◆ WHAT TO PRODUCE
Reproduce exactly the lines below from the one containing "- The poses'" through the one containing "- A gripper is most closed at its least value", including both, and nothing else.

◆ RAW DATA
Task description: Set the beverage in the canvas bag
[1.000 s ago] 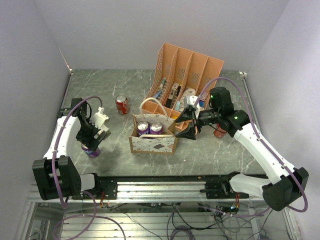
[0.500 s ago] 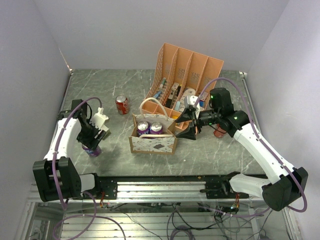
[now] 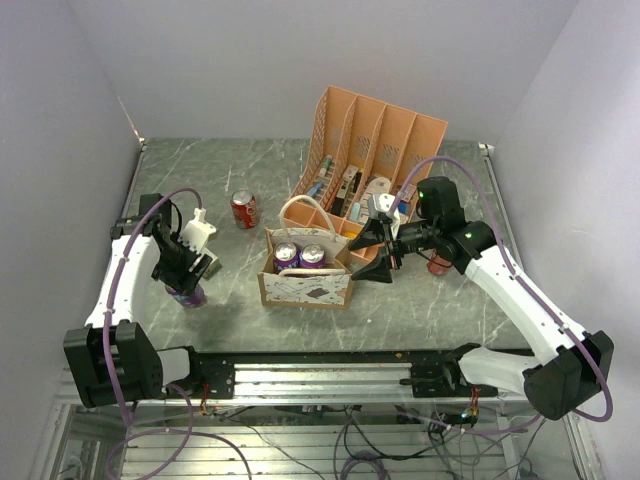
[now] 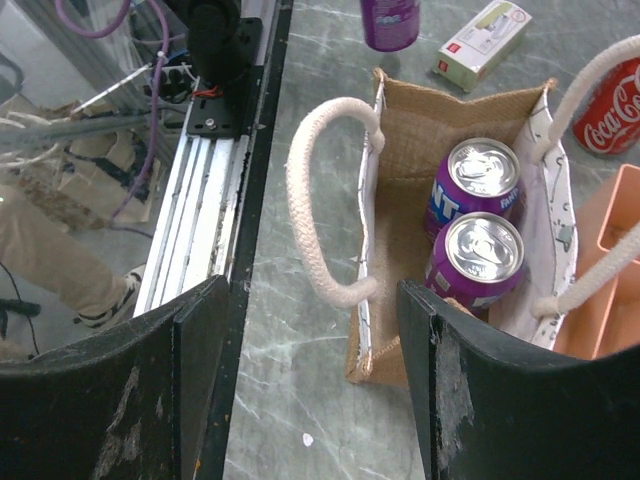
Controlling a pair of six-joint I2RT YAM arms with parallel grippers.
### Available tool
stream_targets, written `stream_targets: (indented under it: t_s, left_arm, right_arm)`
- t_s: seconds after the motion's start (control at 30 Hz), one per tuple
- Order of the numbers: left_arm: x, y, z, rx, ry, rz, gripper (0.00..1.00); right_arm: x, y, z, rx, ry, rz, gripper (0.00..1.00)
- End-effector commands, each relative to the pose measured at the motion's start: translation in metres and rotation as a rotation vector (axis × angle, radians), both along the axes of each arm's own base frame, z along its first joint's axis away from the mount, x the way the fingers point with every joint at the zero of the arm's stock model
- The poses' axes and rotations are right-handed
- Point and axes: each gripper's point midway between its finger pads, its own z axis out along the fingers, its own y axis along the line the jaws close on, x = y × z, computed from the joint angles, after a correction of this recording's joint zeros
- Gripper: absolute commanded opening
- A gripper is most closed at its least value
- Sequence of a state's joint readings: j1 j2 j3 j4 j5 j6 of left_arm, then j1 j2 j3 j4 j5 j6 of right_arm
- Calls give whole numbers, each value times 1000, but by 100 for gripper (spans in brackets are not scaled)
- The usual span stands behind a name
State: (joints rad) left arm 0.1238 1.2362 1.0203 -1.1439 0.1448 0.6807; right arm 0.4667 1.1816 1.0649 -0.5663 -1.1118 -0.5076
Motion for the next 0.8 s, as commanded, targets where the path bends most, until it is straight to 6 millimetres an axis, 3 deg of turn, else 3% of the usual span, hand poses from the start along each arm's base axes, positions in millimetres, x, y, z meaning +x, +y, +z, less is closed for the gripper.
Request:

◆ REPLY TO THE EXERCISE
- The poses' axes and rotations are right-handed
- Point and axes: each gripper's point midway between its finger pads, its own z axis out along the fingers, its own y axis along the line the jaws close on, x = y × z, computed from the joint angles, after a correction of this recording's joint zeros
- Gripper: absolute commanded opening
- A gripper is most closed at its least value

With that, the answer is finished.